*Your goal:*
Starting with the first line, output the data exactly, through to the last line.

★ ★ ★

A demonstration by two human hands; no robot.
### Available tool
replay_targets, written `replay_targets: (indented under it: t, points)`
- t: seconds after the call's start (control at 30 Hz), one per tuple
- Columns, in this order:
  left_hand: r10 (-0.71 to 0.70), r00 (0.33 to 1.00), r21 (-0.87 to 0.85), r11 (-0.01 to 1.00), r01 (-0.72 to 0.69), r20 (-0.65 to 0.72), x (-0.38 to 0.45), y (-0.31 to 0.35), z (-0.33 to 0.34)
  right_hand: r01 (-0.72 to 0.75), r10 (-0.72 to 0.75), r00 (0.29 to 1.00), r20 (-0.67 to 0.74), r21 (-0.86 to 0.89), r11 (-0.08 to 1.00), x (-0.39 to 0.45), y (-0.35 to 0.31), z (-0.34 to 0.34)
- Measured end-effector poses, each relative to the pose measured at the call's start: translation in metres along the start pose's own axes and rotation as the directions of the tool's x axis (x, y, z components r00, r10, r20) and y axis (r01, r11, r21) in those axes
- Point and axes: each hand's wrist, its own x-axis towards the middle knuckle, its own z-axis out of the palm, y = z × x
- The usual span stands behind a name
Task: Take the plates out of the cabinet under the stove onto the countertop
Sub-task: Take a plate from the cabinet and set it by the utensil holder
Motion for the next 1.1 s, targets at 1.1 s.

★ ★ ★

*Response area:*
A demonstration by two human hands; no robot.
### Available tool
replay_targets, written `replay_targets: (indented under it: t, points)`
- t: seconds after the call's start (control at 30 Hz), one per tuple
- Columns, in this order:
  left_hand: r10 (-0.71 to 0.70), r00 (0.33 to 1.00), r21 (-0.87 to 0.85), r11 (-0.01 to 1.00), r01 (-0.72 to 0.69), r20 (-0.65 to 0.72), x (-0.38 to 0.45), y (-0.31 to 0.35), z (-0.33 to 0.34)
  right_hand: r01 (-0.72 to 0.75), r10 (-0.72 to 0.75), r00 (0.29 to 1.00), r20 (-0.67 to 0.74), r21 (-0.86 to 0.89), r11 (-0.08 to 1.00), x (-0.39 to 0.45), y (-0.35 to 0.31), z (-0.34 to 0.34)
- Measured end-effector poses, each relative to the pose measured at the call's start: translation in metres along the start pose's own axes and rotation as the directions of the tool's x axis (x, y, z components r00, r10, r20) and y axis (r01, r11, r21) in those axes
- Point and axes: each hand's wrist, its own x-axis towards the middle knuckle, its own z-axis out of the palm, y = z × x
- The usual span stands behind a name
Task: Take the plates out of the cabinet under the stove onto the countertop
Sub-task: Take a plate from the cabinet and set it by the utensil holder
Motion for the next 1.1 s, targets at 1.1 s.

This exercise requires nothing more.